Metadata-Version: 2.2
Name: flashlearn
Version: 1.0.2
Summary: Never train another ML model again
Author-email: Gal Giacomelli <info@clerkly.co>
Requires-Python: >=3.8
Description-Content-Type: text/markdown
License-File: LICENSE.md
Requires-Dist: aiohappyeyeballs>=2.4.4
Requires-Dist: pillow>=11.1.0
Requires-Dist: aiohttp>=3.11.11
Requires-Dist: aiosignal>=1.3.2
Requires-Dist: annotated-types>=0.7.0
Requires-Dist: anyio>=4.8.0
Requires-Dist: attrs>=24.3.0
Requires-Dist: certifi>=2024.12.14
Requires-Dist: charset-normalizer>=3.4.1
Requires-Dist: click>=8.1.8
Requires-Dist: colorama>=0.4.6
Requires-Dist: distro>=1.9.0
Requires-Dist: filelock>=3.17.0
Requires-Dist: frozenlist>=1.5.0
Requires-Dist: fsspec>=2024.12.0
Requires-Dist: h11>=0.14.0
Requires-Dist: httpcore>=1.0.7
Requires-Dist: httpx>=0.27.2
Requires-Dist: huggingface-hub>=0.27.1
Requires-Dist: idna>=3.10
Requires-Dist: importlib_metadata>=8.6.1
Requires-Dist: Jinja2>=3.1.5
Requires-Dist: jiter>=0.8.2
Requires-Dist: joblib>=1.4.2
Requires-Dist: jsonschema>=4.23.0
Requires-Dist: jsonschema-specifications>=2024.10.1
Requires-Dist: kagglehub>=0.3.6
Requires-Dist: litellm>=1.59.3
Requires-Dist: MarkupSafe>=3.0.2
Requires-Dist: multidict>=6.1.0
Requires-Dist: openai>=1.60.0
Requires-Dist: packaging>=24.2
Requires-Dist: propcache>=0.2.1
Requires-Dist: pydantic>=2.10.5
Requires-Dist: pydantic_core>=2.27.2
Requires-Dist: python-dateutil>=2.9.0.post0
Requires-Dist: python-dotenv>=1.0.1
Requires-Dist: pytz>=2024.2
Requires-Dist: PyYAML>=6.0.2
Requires-Dist: referencing>=0.36.1
Requires-Dist: regex>=2024.11.6
Requires-Dist: requests>=2.32.3
Requires-Dist: rpds-py>=0.22.3
Requires-Dist: six>=1.17.0
Requires-Dist: sniffio>=1.3.1
Requires-Dist: threadpoolctl>=3.5.0
Requires-Dist: tiktoken>=0.8.0
Requires-Dist: tokenizers>=0.21.0
Requires-Dist: tqdm>=4.67.1
Requires-Dist: typing_extensions>=4.12.2
Requires-Dist: tzdata>=2025.1
Requires-Dist: urllib3>=2.3.0
Requires-Dist: yarl>=1.18.3
Requires-Dist: zipp>=3.21.0

# Flash Learn - Agents made simple
[![License: MIT](https://img.shields.io/badge/License-MIT-yellow.svg)](https://opensource.org/licenses/MIT)  ![Pure Python](https://img.shields.io/badge/Python-Pure-blue)  ![Test Coverage](https://img.shields.io/badge/Coverage-95%25-brightgreen) ![Code Size](https://img.shields.io/github/languages/code-size/Pravko-Solutions/FlashLearn)

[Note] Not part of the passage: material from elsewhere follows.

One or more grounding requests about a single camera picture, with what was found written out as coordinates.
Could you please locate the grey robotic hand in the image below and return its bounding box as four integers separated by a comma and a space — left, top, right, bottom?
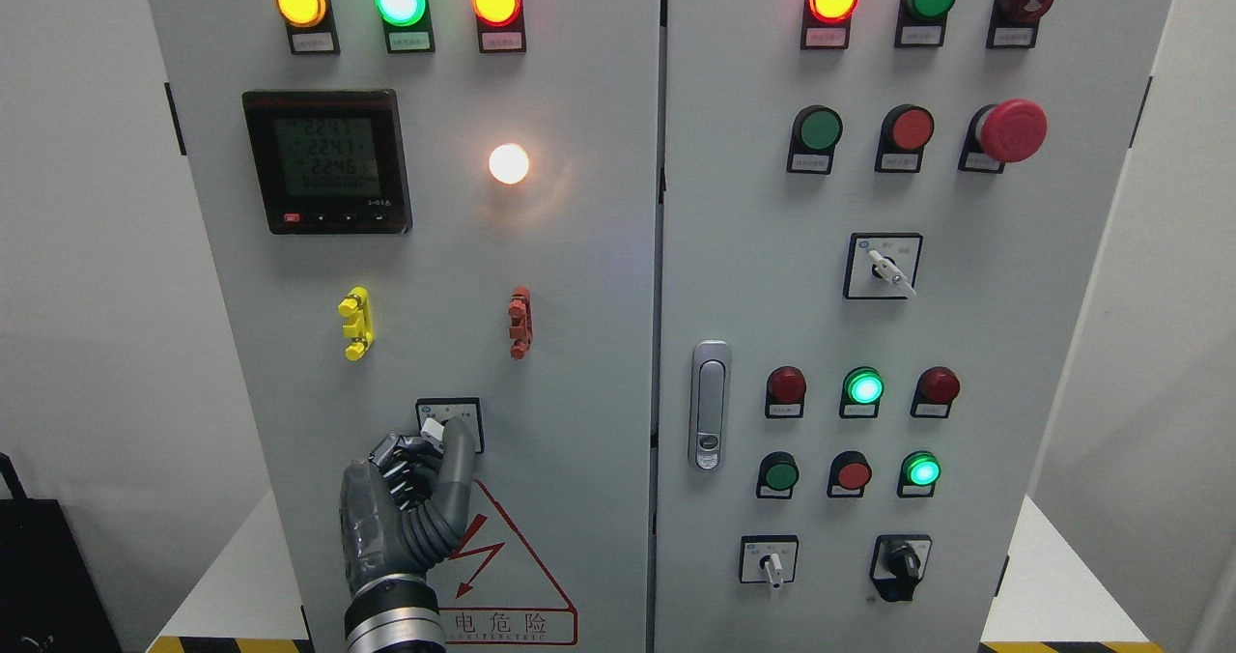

FlashLearn provides a simple interface and orchestration **(up to 1000 calls/min)** for incorporating **Agent LLMs** into your typical workflows. Conduct data transformations, classifications, summarizations, rewriting, and custom multi-step tasks—just like you’d do with any standard ML library—harnessing the power of LLMs under the hood.

- Browser use agent for price matching [Example](/examples/browser_use_price_matching)  
- Example boiler plate uses [Example](/examples)
- Toolkits for advanced, prebuilt transformations: [click](/flashlearn/skills/toolkit)  
- Customization options: [click](/flashlearn/skills/)  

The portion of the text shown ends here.